Go through the material below and copy each line exactly.

DATA SHOWN section start

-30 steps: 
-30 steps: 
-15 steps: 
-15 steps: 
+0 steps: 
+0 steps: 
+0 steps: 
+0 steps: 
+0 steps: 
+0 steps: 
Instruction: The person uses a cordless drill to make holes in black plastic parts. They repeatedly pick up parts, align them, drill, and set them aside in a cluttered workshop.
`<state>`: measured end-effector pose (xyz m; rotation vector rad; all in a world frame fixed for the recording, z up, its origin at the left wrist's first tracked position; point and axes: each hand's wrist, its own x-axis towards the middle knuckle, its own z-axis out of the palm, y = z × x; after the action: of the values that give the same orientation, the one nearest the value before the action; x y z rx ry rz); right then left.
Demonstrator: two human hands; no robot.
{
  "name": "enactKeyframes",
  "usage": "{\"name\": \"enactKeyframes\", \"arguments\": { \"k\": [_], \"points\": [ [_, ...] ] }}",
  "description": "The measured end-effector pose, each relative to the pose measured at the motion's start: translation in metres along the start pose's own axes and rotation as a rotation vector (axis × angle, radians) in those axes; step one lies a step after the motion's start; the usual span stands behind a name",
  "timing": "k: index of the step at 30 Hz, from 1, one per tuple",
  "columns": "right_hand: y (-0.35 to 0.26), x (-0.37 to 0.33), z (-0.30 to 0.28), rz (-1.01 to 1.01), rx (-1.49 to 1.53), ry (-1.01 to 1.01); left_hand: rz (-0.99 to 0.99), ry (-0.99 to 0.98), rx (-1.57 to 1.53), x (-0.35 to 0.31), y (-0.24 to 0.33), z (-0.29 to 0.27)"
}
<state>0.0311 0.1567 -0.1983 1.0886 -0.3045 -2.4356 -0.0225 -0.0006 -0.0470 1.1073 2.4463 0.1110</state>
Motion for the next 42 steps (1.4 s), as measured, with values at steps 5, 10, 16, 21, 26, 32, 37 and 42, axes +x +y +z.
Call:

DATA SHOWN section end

RESULT FOR THIS TASK —
-30 steps: 
-30 steps: 
-15 steps: 
-15 steps: 
+0 steps: 
+0 steps: 
+0 steps: 
+0 steps: 
+0 steps: 
+0 steps: 
Instruction: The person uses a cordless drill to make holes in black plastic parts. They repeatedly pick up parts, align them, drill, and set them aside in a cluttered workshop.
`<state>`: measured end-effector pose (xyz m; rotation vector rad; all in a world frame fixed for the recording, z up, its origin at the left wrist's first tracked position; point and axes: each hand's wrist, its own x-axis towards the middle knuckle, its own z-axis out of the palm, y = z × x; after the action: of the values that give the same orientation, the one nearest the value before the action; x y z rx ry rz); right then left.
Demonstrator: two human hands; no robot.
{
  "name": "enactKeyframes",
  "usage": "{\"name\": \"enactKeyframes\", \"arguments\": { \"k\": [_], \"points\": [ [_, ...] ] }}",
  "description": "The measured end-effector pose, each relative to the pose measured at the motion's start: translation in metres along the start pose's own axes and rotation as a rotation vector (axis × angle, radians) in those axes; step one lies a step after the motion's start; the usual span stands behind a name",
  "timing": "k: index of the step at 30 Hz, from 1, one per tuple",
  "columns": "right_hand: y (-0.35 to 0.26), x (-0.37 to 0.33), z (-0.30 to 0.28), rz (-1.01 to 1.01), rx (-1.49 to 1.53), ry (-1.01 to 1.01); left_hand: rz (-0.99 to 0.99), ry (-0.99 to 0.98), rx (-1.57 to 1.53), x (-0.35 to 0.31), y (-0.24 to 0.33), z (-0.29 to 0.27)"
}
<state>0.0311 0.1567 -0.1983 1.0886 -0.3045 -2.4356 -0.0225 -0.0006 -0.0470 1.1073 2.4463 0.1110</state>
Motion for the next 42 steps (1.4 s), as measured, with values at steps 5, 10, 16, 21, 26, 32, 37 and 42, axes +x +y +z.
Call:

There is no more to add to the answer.